**Given information:**
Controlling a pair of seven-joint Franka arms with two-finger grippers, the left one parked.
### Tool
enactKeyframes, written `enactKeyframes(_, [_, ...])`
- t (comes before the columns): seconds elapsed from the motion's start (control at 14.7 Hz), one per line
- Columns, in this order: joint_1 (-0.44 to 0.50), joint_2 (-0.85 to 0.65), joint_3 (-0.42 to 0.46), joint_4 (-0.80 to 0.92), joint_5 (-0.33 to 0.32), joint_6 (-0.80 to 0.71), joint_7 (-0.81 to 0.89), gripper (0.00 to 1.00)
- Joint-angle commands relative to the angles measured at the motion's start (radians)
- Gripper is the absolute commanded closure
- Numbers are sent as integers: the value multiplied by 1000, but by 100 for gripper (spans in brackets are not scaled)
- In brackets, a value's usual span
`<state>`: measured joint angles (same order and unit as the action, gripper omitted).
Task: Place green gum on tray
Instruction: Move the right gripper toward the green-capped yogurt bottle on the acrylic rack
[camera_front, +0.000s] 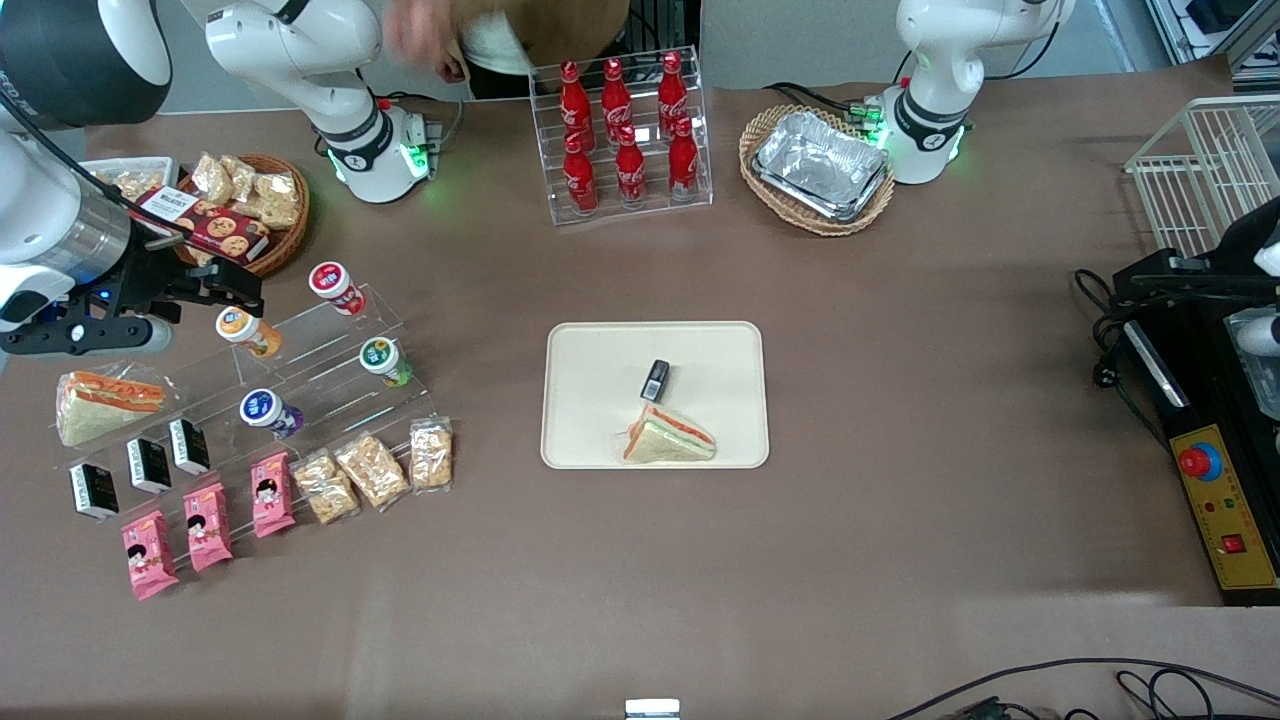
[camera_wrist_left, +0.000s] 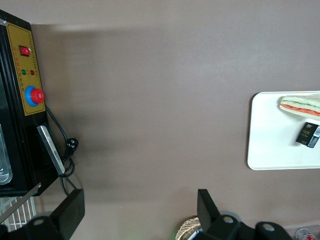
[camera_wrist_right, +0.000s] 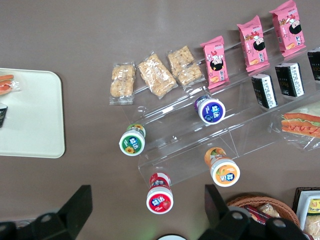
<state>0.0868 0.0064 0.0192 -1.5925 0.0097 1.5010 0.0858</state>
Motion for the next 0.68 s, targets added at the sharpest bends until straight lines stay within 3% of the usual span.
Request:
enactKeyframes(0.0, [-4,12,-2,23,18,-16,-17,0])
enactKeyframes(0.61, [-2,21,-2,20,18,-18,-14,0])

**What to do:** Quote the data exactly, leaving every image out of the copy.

**Reply to the exercise:**
Controlling a pair of seven-joint Franka arms with two-finger grippers, the left one parked.
### Tool
enactKeyframes, written `enactKeyframes(_, [_, ...])`
- t (comes before the columns): seconds elapsed from the motion's start (control at 14.7 Hz), one per line
- Columns, in this order: joint_1 (-0.44 to 0.50), joint_2 (-0.85 to 0.65), joint_3 (-0.42 to 0.46), joint_4 (-0.80 to 0.92), joint_5 (-0.33 to 0.32), joint_6 (-0.80 to 0.71), joint_7 (-0.81 to 0.89), gripper (0.00 to 1.00)
- Joint-angle commands relative to the angles measured at the motion's start (radians)
- Gripper is the absolute commanded closure
- Numbers are sent as integers: the value multiplied by 1000, but by 100 for gripper (spans in brackets are not scaled)
- In brackets, a value's usual span
`<state>`: measured joint angles (same order and unit as the action, gripper omitted).
Task: Place green gum on tray
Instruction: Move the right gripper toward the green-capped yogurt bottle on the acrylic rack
[camera_front, +0.000s] 
[camera_wrist_left, +0.000s] 
[camera_wrist_right, +0.000s] 
<state>0.0868 0.0064 0.0192 -1.5925 0.0097 1.5010 0.0858</state>
Motion for the next 0.68 s, targets added at the sharpest bends until straight lines stay within 3% of the usual span.
Request:
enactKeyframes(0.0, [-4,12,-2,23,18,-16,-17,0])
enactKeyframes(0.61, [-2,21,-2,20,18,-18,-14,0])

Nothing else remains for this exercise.